[Items from a data source]
* * * *

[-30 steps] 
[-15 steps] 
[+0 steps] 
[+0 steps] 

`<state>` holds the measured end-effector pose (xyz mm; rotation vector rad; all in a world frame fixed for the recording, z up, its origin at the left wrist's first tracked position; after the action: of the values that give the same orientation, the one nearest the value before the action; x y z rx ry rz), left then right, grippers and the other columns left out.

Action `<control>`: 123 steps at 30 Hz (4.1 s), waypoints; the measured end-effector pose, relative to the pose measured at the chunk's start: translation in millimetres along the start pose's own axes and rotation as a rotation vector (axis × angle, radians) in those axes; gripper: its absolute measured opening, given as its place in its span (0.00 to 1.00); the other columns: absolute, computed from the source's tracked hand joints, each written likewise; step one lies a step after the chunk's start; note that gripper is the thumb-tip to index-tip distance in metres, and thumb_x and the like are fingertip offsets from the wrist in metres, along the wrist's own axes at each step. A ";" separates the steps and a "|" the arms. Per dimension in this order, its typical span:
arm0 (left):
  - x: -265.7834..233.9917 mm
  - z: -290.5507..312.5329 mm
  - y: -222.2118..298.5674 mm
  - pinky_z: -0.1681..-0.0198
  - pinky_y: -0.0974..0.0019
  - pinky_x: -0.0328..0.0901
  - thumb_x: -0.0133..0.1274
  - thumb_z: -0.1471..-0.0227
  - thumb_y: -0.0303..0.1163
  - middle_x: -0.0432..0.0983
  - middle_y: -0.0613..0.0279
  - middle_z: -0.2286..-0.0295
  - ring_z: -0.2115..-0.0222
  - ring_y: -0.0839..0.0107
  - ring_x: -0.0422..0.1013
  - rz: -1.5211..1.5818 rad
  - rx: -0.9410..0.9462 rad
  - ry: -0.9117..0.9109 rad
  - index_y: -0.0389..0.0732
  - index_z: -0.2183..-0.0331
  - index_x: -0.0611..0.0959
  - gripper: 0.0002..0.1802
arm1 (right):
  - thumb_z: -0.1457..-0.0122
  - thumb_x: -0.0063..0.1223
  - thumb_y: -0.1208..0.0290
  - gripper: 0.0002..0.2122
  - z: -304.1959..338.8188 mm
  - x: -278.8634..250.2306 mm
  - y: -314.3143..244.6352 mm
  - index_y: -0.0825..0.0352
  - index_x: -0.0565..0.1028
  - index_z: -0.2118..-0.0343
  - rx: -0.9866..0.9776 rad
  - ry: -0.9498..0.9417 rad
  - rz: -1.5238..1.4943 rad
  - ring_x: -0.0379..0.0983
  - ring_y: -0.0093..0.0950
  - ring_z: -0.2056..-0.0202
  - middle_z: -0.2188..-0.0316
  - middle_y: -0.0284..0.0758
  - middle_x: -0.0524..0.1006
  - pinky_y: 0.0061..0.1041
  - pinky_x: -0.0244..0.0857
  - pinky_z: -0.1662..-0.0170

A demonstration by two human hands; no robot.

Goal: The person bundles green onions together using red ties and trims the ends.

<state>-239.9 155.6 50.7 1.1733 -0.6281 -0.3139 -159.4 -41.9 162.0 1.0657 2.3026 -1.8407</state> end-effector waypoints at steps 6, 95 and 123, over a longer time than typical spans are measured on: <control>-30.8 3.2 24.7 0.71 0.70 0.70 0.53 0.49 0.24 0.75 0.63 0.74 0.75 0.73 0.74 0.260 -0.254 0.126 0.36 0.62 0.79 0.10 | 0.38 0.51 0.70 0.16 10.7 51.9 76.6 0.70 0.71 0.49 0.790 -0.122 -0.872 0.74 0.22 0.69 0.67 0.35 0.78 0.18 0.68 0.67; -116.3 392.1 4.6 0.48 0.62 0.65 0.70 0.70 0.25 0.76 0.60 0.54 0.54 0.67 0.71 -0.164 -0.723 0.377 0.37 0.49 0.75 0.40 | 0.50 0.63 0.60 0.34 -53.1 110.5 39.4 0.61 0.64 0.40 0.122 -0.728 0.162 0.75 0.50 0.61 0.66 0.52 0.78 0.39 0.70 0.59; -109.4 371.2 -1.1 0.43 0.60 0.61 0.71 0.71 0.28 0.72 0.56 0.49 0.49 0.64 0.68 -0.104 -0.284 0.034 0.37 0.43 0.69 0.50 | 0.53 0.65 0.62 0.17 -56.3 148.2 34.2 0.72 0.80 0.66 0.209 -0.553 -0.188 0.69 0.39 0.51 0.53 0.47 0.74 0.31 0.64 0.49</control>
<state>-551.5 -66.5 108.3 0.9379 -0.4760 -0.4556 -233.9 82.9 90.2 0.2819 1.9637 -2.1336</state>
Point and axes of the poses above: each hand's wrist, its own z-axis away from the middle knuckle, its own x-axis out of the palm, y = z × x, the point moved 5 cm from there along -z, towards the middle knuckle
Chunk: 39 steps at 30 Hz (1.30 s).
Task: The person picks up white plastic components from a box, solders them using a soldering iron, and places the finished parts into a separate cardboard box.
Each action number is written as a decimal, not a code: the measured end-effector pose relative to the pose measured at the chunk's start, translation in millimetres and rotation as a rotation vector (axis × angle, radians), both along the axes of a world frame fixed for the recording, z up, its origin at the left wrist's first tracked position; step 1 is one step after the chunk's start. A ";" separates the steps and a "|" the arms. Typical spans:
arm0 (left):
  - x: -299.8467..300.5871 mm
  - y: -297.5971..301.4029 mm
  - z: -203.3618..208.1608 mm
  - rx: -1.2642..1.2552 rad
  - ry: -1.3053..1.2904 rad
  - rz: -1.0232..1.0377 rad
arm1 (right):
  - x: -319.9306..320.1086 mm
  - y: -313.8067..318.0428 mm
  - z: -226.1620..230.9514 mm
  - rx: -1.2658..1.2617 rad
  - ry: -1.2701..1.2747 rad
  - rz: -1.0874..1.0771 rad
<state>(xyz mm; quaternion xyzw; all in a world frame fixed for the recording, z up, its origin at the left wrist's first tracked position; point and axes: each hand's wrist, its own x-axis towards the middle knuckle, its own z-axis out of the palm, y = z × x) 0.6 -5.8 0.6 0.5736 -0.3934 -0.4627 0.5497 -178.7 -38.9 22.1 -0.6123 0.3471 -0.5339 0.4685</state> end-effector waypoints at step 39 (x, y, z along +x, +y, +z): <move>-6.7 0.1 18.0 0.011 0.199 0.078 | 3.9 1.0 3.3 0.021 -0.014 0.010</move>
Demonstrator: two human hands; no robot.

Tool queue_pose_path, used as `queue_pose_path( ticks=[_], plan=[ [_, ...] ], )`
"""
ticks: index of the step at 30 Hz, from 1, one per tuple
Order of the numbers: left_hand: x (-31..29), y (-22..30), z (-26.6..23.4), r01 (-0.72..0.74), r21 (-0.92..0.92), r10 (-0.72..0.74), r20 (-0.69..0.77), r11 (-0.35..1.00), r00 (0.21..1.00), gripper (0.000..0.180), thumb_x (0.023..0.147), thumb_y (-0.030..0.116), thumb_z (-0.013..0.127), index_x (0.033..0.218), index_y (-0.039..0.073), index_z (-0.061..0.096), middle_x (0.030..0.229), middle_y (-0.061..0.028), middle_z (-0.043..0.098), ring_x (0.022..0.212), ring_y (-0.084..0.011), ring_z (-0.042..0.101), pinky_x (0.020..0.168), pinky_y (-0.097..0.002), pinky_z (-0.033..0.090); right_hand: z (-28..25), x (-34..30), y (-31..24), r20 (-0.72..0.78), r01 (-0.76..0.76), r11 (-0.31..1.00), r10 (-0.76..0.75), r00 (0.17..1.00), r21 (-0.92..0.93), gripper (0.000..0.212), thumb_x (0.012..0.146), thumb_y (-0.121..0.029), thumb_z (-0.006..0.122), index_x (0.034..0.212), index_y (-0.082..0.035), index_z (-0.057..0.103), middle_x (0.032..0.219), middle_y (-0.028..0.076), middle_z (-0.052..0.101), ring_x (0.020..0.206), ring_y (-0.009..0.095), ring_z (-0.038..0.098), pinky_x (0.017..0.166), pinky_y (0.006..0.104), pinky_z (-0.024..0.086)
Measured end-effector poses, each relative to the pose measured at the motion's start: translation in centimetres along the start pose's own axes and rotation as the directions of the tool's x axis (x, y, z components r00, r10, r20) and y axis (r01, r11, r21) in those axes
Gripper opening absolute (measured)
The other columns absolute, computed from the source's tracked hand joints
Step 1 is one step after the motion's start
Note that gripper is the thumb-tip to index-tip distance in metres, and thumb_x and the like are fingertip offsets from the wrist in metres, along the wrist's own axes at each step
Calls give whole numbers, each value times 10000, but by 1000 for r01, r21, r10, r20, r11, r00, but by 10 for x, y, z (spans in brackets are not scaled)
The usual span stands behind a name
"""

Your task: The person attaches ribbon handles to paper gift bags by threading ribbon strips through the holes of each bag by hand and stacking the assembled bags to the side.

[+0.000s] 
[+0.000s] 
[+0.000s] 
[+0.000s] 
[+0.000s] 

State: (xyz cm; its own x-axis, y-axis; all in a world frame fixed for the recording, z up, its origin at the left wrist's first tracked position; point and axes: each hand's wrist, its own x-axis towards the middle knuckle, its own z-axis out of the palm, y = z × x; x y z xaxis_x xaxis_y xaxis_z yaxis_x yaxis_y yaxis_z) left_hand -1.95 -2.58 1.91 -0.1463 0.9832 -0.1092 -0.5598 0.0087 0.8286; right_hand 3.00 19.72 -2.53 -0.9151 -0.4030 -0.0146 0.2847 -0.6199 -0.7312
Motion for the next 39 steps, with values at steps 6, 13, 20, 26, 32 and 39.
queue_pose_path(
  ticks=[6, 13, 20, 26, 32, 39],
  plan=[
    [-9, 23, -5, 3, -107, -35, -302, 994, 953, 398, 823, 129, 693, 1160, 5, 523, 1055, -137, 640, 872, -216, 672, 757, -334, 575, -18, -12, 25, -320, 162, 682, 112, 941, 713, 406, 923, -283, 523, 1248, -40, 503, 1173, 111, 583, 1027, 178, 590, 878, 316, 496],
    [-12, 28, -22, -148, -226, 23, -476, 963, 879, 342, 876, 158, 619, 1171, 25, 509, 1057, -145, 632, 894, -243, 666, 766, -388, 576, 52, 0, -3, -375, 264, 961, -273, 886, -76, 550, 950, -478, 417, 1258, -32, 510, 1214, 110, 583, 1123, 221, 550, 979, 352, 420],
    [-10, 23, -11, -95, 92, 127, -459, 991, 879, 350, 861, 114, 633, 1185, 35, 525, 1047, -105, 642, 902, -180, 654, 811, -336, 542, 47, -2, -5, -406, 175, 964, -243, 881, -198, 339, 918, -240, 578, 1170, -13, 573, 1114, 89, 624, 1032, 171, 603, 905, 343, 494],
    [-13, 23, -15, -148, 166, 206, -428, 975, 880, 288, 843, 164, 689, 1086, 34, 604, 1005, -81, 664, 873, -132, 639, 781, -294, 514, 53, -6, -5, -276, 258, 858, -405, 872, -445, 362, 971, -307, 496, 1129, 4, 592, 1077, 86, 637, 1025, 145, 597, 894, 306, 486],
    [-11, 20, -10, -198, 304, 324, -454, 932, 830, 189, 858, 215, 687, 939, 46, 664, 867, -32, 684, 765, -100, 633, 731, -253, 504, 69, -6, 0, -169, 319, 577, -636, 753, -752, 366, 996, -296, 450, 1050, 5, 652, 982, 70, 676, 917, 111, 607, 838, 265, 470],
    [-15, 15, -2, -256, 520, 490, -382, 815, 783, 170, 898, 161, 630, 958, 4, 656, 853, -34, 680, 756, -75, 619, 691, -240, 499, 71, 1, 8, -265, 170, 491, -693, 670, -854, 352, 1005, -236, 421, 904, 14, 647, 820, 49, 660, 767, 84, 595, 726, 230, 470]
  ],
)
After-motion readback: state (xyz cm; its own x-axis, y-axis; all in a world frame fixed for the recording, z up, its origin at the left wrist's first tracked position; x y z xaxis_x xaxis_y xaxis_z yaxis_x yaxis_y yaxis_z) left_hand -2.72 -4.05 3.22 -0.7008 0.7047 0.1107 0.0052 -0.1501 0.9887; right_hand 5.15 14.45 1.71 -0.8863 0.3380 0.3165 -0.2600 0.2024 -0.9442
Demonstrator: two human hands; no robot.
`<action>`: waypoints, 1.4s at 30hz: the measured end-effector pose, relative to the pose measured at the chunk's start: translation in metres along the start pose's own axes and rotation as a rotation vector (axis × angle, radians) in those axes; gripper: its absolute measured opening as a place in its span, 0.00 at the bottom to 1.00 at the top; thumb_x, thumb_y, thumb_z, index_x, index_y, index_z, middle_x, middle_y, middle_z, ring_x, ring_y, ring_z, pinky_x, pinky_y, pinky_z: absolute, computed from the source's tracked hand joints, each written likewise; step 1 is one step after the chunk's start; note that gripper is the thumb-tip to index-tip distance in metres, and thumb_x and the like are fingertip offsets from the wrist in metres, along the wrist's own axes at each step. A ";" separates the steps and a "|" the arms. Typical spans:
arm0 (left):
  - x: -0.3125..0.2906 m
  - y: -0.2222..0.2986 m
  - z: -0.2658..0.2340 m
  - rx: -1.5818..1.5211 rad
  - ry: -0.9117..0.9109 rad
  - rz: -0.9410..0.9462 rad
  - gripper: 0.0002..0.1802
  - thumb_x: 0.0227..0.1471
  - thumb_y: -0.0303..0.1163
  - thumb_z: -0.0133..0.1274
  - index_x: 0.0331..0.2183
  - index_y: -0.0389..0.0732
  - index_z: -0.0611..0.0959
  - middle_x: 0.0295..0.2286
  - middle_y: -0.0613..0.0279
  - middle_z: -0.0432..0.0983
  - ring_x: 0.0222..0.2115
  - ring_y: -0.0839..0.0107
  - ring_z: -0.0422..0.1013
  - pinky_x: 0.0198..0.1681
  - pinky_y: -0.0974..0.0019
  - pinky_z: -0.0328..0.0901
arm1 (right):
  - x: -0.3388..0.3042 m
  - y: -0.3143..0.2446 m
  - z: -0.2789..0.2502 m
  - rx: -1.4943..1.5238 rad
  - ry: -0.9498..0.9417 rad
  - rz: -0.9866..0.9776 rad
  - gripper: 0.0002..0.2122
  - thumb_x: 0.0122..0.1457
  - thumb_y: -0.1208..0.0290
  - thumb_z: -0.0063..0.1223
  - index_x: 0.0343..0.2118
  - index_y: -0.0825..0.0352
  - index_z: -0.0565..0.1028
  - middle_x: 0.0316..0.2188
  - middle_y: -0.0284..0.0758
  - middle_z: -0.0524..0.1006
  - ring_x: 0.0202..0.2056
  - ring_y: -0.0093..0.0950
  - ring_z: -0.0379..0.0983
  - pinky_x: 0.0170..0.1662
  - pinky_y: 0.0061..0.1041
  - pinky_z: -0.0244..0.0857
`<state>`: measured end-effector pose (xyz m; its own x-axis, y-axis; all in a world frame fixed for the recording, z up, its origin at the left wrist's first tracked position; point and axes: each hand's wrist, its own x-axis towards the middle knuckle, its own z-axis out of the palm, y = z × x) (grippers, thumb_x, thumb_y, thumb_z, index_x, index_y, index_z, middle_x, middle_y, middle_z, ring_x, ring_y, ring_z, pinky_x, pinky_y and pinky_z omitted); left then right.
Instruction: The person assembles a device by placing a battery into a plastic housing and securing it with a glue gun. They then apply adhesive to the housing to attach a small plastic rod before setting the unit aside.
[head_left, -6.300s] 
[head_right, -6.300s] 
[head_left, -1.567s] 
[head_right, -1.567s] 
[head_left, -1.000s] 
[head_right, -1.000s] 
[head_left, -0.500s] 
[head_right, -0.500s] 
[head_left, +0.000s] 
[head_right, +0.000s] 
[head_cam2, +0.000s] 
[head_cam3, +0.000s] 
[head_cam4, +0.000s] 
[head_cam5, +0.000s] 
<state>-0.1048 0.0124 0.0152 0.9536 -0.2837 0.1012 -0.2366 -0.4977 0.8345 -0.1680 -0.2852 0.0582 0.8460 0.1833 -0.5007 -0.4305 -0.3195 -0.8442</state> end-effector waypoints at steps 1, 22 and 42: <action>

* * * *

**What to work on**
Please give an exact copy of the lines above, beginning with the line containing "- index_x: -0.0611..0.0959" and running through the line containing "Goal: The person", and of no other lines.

**Answer**
  - index_x: -0.0611..0.0959
  - gripper: 0.0002..0.1802
arm1 (right):
  - thumb_z: -0.1457..-0.0122
  - thumb_x: -0.0063..0.1223
  - thumb_y: -0.1208..0.0290
  - gripper: 0.0002..0.2122
  - z: -304.1959..338.8188 mm
  - x: -278.8634..250.2306 mm
  - y: -314.3143..244.6352 mm
  - index_y: -0.0825..0.0352
  - index_x: -0.0565..0.1028
  - index_z: -0.2118..-0.0343
  - rx: -0.9866..0.9776 rad
  - ry: -0.9498..0.9417 rad
  - rz: -1.5238..1.4943 rad
  - ring_x: -0.0379..0.0983
  - ring_y: -0.0093..0.0950
  - ring_z: -0.2056..-0.0202
  - middle_z: -0.2188..-0.0316
  - middle_y: -0.0284..0.0758
  - middle_x: -0.0524..0.1006
  - pinky_y: 0.0061..0.1041
  - pinky_x: -0.0244..0.0857
  - pinky_z: -0.1662..-0.0170

A demonstration by two human hands; no robot.

Goal: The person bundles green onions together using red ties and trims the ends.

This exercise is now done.